The first-ever black president of South Africa, and the icon who stood against apartheid with all his might, passed away on December 5, 2013 in Johannesburg at the age of 95. He was under treatment for a severe and prolonged lung infection and died at his home at 8.50 p.m. local time on Thursday night.
National leaders and citizens from all across the globe mourn Nelson Mandela who was a Nobel Peace Prize winner and stood as a symbol of resilience and principle, inspiring many to follow the path integrity, after serving prison for 27 years.
Mandela was first admitted to the Pretoria hospital in June for the treatment of a recurring lung infection where he spent three month under treatment, returning home to live with his loved ones.
South African President Jacob Zuma announced that a full state funeral will be accorded for Mandela since for many South Africans he was and will always be the father of the nation.
Nelson Mandela was a beloved and cherished hero not just in South Africa but all over the world as well. Films were made on his life, songs were written about him, stamps were created with his likeness and statues were erected in his honor in different regions across the world when he finally became the first black South African President, defeating the racial rule that had gripped the country.
Mandela was born in a village near Umtata on July 18, 1918, son of the primary councilor to the Acting Paramount Chief of Thembuland. After his father died when Mandela was 9, he became the chief’s ward and went to a local mission school. Named Rolihlahla at birth, Mandela was given the English name ‘Nelson’ by a primary school teacher.
He attended one of the most prestigious colleges in South Africa, the University College of Fort Hare but was expelled after he was involved in a student boycott. To avoid an arranged marriage he ran away from Johannesburg and eventually finished his degree through corresponding courses. He studied law and in 1942 joined the African National Congress (ANC).
It was there when his struggle against the South African government began, which was totally made up of white minority ruling over blacks. For the first 20 years, Mandela led a non-violent revolutionary campaign in the country but later switched to armed struggle. This was the time when the US government labeled him as a terrorist and he was sentenced to life imprisonment in 1964.
During his entire prison time, he stood by for what he was fighting for; the independence of his people.

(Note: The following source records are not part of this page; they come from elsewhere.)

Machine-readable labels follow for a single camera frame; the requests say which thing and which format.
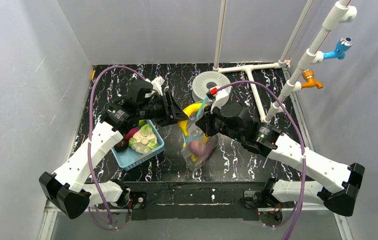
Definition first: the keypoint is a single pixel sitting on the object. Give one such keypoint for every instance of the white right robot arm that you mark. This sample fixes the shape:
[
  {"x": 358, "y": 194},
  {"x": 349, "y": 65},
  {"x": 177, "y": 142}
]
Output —
[{"x": 333, "y": 185}]

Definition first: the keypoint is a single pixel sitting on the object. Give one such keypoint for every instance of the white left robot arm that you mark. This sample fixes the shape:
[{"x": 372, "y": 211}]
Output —
[{"x": 66, "y": 187}]

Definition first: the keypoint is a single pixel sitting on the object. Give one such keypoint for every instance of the light blue plastic basket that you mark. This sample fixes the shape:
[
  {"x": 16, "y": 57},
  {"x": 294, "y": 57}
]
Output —
[{"x": 129, "y": 158}]

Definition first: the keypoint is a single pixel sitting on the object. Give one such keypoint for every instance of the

The year after he was released from prison, he became the elected president of ANC. In the following years, he won the Nobel Peace Prize and became the first black president of South Africa, doing everything that was possible for the welfare of people in his country. After he retired as president, he became an advocate for many human rights organizations.
Nelson Mandela a man who stood for the most basic rights for his people; freedom, and overcame all odds to achieve it.